Stealing sensitive information

Is it ‘stealing’ when the attacker merely copies a key? Well, the attacker gained something of value to him and the original owner is left with a key that is now worthless. Attacker gains, owner looses, so you could argue that it is indeed stealing.

Suppose you have sensitive information, say credit card records in a database. I’ll assume you did not store it unencrypted on the disk, but at some point the information needs to be stored unencrypted in the computers working memory (RAM). What are the different ways in which an attacker can steal this information when it is in the working memory?

Social engineering: Probably the easiest way to get sensitive information is by just asking for it, possibly under a false pre-text. There are many different tricks that can be employed, from phishing by mail to carefully crafted and personalized attacks. This is an important subject, but in this article I am going to focus on the low-level software engineering aspects of securing sensitive information, whereas this is more in the equally important realm of user interaction design.

Software bugs: There are many ways in which an application itself can contain bugs that allow an attacker to read out its sensitive information. I will not try to list all the different kind of bugs here; software bugs range from bad implementations that store or transmits the sensitive information unencrypted, to buffer overrun bugs such as Heartbleed, to more subtle things such as leaking information from secured heap to the less secure stack due to register spilling. There are techniques that can drastically reduce the impact of bugs, many of which will be explained in the next section of this article.

Operating system bugs: Modern computer processors have memory protection that prevent different processes from accessing each others memory. Setting up those access rights requires privileged instructions that are only available to the operating system and drivers. In particularly drivers of poor quality may contain bugs that can allow one process to gain access to another process' memory.

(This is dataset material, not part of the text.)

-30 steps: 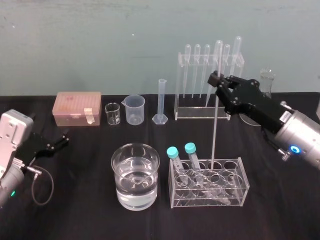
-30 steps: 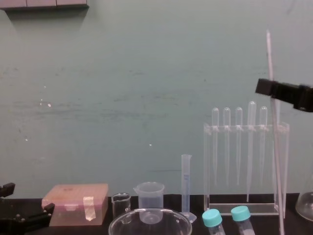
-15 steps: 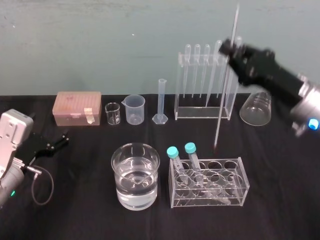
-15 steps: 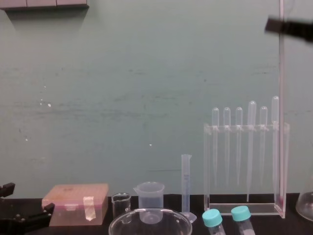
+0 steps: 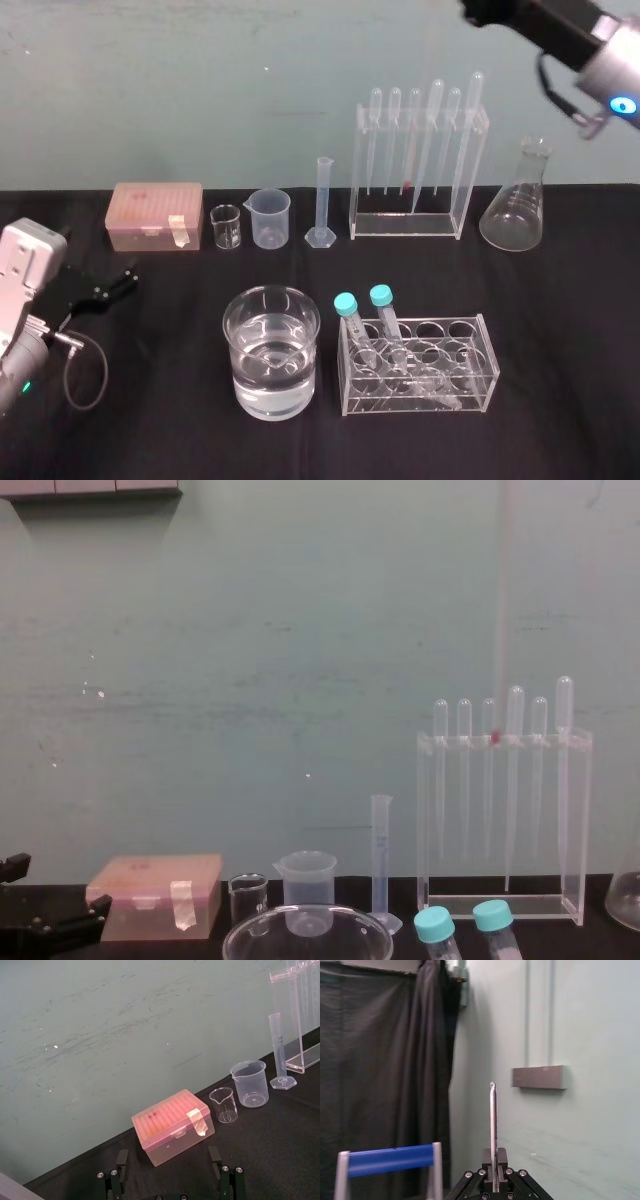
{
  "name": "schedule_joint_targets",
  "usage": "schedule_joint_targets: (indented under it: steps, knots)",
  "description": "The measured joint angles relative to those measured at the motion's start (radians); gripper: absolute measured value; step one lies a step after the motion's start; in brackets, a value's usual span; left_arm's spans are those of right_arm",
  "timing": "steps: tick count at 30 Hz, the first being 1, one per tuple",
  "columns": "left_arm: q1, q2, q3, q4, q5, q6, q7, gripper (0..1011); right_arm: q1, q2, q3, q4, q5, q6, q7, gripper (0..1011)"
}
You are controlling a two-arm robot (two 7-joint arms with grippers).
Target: Hold the thermometer with one hand and immerse one end into the beaker, then reinsert it into the test tube rack.
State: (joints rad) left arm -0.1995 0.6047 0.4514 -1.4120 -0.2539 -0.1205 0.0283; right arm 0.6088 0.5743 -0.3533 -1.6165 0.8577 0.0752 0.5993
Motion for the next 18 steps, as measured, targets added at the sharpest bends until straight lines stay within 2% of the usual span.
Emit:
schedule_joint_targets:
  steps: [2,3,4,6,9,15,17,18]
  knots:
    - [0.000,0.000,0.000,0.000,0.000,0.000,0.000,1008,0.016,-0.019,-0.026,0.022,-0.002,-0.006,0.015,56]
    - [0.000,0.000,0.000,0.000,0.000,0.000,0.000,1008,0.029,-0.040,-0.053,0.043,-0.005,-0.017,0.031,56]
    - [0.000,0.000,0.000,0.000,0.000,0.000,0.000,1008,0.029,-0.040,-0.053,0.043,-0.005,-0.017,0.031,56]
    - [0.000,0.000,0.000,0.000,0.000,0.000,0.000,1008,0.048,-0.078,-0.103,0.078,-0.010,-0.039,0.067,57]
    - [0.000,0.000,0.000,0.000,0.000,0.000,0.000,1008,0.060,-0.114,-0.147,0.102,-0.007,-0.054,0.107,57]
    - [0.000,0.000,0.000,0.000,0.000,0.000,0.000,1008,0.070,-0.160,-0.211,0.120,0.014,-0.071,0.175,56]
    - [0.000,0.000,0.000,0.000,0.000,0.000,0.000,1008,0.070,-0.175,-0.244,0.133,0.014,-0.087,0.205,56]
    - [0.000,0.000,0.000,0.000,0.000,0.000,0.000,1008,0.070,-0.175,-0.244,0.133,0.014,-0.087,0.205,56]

We have used a mobile phone to acoustically extract keys from a laptop. By just listening to the high-pitched thermal-acoustic noise of a computer doing RSA decryptions, the researchers where able to extract the full 4096 bit keys from a laptop within an hour. Source: http://www.cs.tau.ac.il/~tromer/acoustic/. © Daniel Genkin, Adi Shamir & Eran Tromer.

Timing attacks: The amount of time a computer spends on something can reveal a bit about what it is doing. In ‘cache missing for fun and profit’ the author demonstrates how an attacking process can deduce how a target process is accessing its memory and consequentially what it’s RSA private keys are. Timing attacks have also been applied to AES (paper) and remotely by measuring how long it takes a server to respond (paper).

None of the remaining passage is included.